The entire listing that follows must be repeated exactly, pictures excluded.

- _Provided material_:
++++

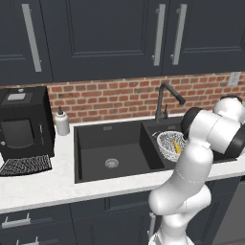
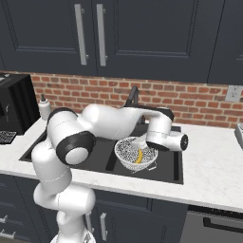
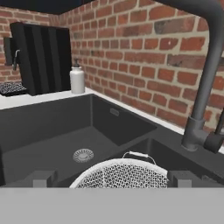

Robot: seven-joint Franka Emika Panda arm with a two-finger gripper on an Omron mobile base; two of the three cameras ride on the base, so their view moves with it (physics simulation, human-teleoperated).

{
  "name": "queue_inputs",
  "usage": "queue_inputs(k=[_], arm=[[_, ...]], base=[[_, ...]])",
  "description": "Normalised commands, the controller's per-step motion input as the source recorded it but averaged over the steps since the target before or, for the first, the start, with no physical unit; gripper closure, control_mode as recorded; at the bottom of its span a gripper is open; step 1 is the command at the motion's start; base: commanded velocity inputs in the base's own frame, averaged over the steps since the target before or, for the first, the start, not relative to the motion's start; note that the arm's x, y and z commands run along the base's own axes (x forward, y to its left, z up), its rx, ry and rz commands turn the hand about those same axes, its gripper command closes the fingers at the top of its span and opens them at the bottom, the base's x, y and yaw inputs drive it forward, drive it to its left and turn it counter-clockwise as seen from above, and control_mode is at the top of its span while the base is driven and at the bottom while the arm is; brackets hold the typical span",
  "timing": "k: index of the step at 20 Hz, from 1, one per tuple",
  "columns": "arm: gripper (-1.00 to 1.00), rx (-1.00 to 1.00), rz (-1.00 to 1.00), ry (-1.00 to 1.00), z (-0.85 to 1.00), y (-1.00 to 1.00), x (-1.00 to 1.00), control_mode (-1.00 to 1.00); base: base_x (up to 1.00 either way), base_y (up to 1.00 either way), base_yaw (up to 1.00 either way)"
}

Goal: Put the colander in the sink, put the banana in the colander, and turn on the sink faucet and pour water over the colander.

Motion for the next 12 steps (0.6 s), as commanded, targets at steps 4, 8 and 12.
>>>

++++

- _Task result_:
Robot: seven-joint Franka Emika Panda arm with a two-finger gripper on an Omron mobile base; two of the three cameras ride on the base, so their view moves with it (physics simulation, human-teleoperated).

{
  "name": "queue_inputs",
  "usage": "queue_inputs(k=[_], arm=[[_, ...]], base=[[_, ...]])",
  "description": "Normalised commands, the controller's per-step motion input as the source recorded it but averaged over the steps since the target before or, for the first, the start, with no physical unit; gripper closure, control_mode as recorded; at the bottom of its span a gripper is open; step 1 is the command at the motion's start; base: commanded velocity inputs in the base's own frame, averaged over the steps since the target before or, for the first, the start, not relative to the motion's start; note that the arm's x, y and z commands run along the base's own axes (x forward, y to its left, z up), its rx, ry and rz commands turn the hand about those same axes, its gripper command closes the fingers at the top of its span and opens them at the bottom, the base's x, y and yaw inputs drive it forward, drive it to its left and turn it counter-clockwise as seen from above, and control_mode is at the top of its span while the base is driven and at the bottom while the arm is; brackets hold the typical span",
  "timing": "k: index of the step at 20 Hz, from 1, one per tuple",
  "columns": "arm: gripper (-1.00 to 1.00), rx (-1.00 to 1.00), rz (-1.00 to 1.00), ry (-1.00 to 1.00), z (-0.85 to 1.00), y (-1.00 to 1.00), x (-1.00 to 1.00), control_mode (-1.00 to 1.00); base: base_x (up to 1.00 either way), base_y (up to 1.00 either way), base_yaw (up to 1.00 either way)"
}

Goal: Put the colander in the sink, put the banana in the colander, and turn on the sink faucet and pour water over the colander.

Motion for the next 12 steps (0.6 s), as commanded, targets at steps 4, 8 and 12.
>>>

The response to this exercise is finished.